Let's pray that a Justice John Roberts will ensure equal, rather than hostile, treatment of religious expression in America.
BY: Nathan Diament
Justice Sandra Day O'Connor was the Supreme Court's swing vote on many issues over the past quarter-century, especially in religious liberty cases. On cases involving prayer in public schools, government aid, and vouchers for parochial schools, legal accommodations and exemptions for religious conscience, and many others the decisions were often decided by O'Connor, and the jurisprudence shaped by her separate concurring opinion.
Enter John Roberts.
While everyone is speculating on abortion and other hot-button social issues, we can be sure his views and votes on religious liberty will change the court.
We won't have to wait long to see how. This term the court will hear
Gonzales v. O Centro Espirita
, a case in which it must evaluate whether the First Amendment's clause guaranteeing the "free exercise of religion" allows the federal government to ban a religious sect from using an otherwise illegal natural herb to make a hallucinogenic drug as part of their religious worship. While it may seem to be an idiosyncratic case unlikely to affect most Americans, it will immediately test Roberts' views on the scope of exemptions or accommodations religious adherents can demand the government make from otherwise generally applicable laws.
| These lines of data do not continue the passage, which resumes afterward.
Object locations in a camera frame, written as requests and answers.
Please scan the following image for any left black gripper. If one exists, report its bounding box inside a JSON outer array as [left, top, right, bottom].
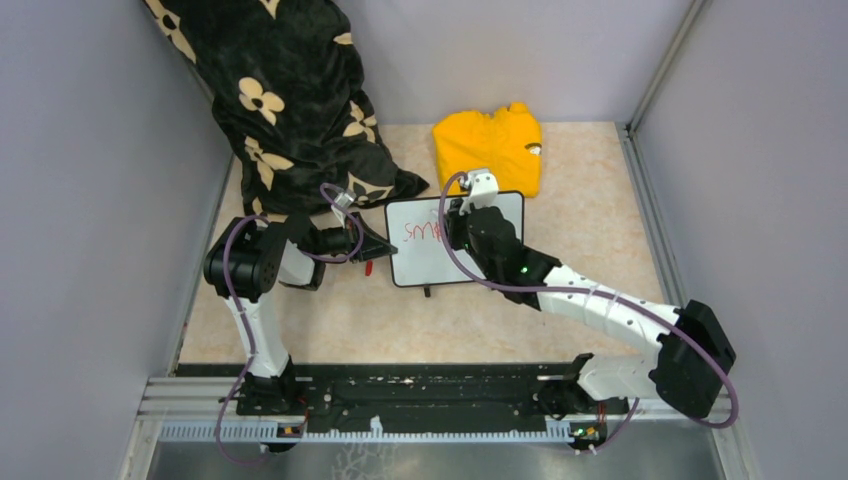
[[311, 211, 398, 263]]

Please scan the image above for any black framed whiteboard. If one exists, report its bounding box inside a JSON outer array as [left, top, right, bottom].
[[385, 191, 525, 288]]

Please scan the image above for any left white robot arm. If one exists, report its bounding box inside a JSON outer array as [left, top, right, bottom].
[[203, 212, 398, 416]]

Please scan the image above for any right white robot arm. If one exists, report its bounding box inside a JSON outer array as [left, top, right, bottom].
[[442, 198, 739, 425]]

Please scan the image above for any folded yellow shirt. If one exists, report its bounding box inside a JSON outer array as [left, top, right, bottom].
[[432, 102, 543, 198]]

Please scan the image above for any black floral fleece blanket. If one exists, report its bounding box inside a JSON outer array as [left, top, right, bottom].
[[146, 1, 428, 217]]

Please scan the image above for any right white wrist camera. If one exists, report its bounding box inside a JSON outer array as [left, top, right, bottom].
[[459, 168, 500, 215]]

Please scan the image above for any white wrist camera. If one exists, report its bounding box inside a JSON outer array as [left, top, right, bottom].
[[459, 168, 500, 215], [331, 188, 354, 216]]

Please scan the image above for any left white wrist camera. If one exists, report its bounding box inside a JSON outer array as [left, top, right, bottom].
[[331, 188, 354, 216]]

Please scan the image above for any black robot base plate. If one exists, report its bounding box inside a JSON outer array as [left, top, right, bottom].
[[175, 362, 631, 435]]

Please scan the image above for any white slotted cable duct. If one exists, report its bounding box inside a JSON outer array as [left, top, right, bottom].
[[158, 417, 575, 444]]

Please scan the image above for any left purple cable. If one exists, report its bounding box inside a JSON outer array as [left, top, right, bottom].
[[213, 182, 366, 465]]

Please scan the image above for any purple cable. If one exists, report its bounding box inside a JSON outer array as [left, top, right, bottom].
[[213, 182, 366, 465], [437, 170, 739, 431]]

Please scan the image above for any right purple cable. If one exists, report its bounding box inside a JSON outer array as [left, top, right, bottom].
[[437, 170, 739, 431]]

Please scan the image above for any right aluminium frame rail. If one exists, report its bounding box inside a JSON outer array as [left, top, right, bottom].
[[616, 1, 762, 479]]
What will he do? During his tenure as a federal appellate judge for the past two years, Judge Roberts has not had the opportunity to rule squarely on a religious liberty case. But during a previous post, as Principal Deputy Solicitor General in President George H.W. Bush's administration, Roberts was involved in two significant cases--
Lee v. Weisman
in 1992 and
Mergens v. Westside Community School District
in 1990. In each of these cases, although the federal government was not a litigant in the case, the Department of Justice, through the Solicitor General's office, engaged in the standard practice of filing "friend of the court" briefs in support of one the parties to the case. In Weisman and in Mergens, Roberts was an author of these briefs.
While Roberts wrote the briefs as an attorney representing a client-as opposed to an academic law-review article expounding his own views-the liberal group People for the American Way has called the Weisman brief, and Roberts, "radical." A white paper published on the group's website said Roberts' brief "went far beyond the case at hand" and, had its position been adopted by the court, it would have
"resulted in public school students being subjected to religious coercion."